So in above image, you can see plenty of such lines are possible. Which one we will take? Very intuitively we can say that the line should be passing as far as possible from all the points. Why? Because there can be noise in the incoming data. This data should not affect the classification accuracy. So taking a farthest line will provide more immunity against noise. So what SVM does is to find a straight line (or hyperplane) with largest minimum distance to the training samples. See the bold line in below image passing through the center.
.. image:: images/svm_basics2.png
:alt: Decision Boundary
:align: center
So to find this Decision Boundary, you need training data. Do you need all? NO. Just the ones which are close to the opposite group are sufficient. In our image, they are the one blue filled circle and two red filled squares. We can call them **Support Vectors** and the lines passing through them are called **Support Planes**. They are adequate for finding our decision boundary. We need not worry about all the data. It helps in data reduction.
What happened is, first two hyperplanes are found which best represents the data.
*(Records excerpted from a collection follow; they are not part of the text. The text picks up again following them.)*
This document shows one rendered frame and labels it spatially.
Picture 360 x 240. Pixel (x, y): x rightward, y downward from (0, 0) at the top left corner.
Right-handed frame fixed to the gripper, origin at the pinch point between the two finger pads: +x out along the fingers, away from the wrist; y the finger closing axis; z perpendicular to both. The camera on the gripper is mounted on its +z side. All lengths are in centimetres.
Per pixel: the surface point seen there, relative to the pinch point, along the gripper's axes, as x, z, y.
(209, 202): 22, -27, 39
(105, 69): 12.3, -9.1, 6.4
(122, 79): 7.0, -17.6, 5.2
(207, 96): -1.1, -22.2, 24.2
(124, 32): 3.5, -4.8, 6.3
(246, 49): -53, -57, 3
For eg, blue data is represented by :math:`w^Tx+b_0 > 1` while red data is represented by :math:`w^Tx+b_0 < -1` where :math:`w` is **weight vector** ( :math:`w=[w_1, w_2,..., w_n]`) and :math:`x` is the feature vector (:math:`x = [x_1,x_2,..., x_n]`). :math:`b_0` is the **bias**. Weight vector decides the orientation of decision boundary while bias point decides its location. Now decision boundary is defined to be midway between these hyperplanes, so expressed as :math:`w^Tx+b_0 = 0`. The minimum distance from support vector to the decision boundary is given by, :math:`distance_{support \, vectors}=\frac{1}{||w||}`. Margin is twice this distance, and we need to maximize this margin. i.e. we need to minimize a new function :math:`L(w, b_0)` with some constraints which can expressed below:
.. math::
\min_{w, b_0} L(w, b_0) = \frac{1}{2}||w||^2 \; \text{subject to} \; t_i(w^Tx+b_0) \geq 1 \; \forall i
where :math:`t_i` is the label of each class, :math:`t_i \in [-1,1]`.
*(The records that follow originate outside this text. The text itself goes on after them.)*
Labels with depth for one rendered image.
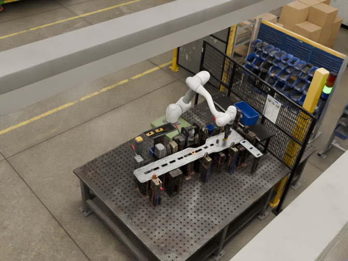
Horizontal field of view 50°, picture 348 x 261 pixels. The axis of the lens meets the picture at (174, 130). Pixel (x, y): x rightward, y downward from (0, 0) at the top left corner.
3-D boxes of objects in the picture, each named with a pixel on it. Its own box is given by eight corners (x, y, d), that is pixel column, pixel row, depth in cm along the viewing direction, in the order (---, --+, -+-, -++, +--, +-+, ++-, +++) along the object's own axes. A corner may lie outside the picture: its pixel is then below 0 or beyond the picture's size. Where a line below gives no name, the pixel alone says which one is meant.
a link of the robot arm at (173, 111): (162, 119, 479) (163, 105, 464) (172, 112, 490) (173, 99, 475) (172, 125, 472) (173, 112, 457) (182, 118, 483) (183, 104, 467)
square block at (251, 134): (245, 159, 453) (251, 136, 430) (241, 155, 458) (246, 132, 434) (250, 157, 457) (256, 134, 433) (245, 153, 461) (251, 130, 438)
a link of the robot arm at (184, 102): (171, 108, 487) (182, 100, 500) (179, 117, 485) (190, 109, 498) (194, 72, 425) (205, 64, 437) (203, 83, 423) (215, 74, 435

Non-Linearly Separable Data
-----------------------------
Consider some data which can't be divided into two with a straight line. For example, consider an one-dimensional data where 'X' is at -3 & +3 and 'O' is at -1 & +1. Clearly it is not linearly separable. But there are methods to solve these kinds of problems. If we can map this data set with a function, :math:`f(x) = x^2`, we get 'X' at 9 and 'O' at 1 which are linear separable.
Otherwise we can convert this one-dimensional to two-dimensional data. We can use :math:`f(x)=(x,x^2)` function to map this data. Then 'X' becomes (-3,9) and (3,9) while 'O' becomes (-1,1) and (1,1). This is also linear separable. In short, chance is more for a non-linear separable data in lower-dimensional space to become linear separable in higher-dimensional space.
In general, it is possible to map points in a d-dimensional space to some D-dimensional space :math:`(D>d)` to check the possibility of linear separability. There is an idea which helps to compute the dot product in the high-dimensional (kernel) space by performing computations in the low-dimensional input (feature) space. We can illustrate with following example.
Consider two points in two-dimensional space, :math:`p=(p_1,p_2)` and :math:`q=(q_1,q_2)`. Let :math:`\phi` be a mapping function which maps a two-dimensional point to three-dimensional space as follows:
.. math::
\phi (p) = (p_{1}^2,p_{2}^2,\sqrt{2} p_1 p_2)
\phi (q) = (q_{1}^2,q_{2}^2,\sqrt{2} q_1 q_2)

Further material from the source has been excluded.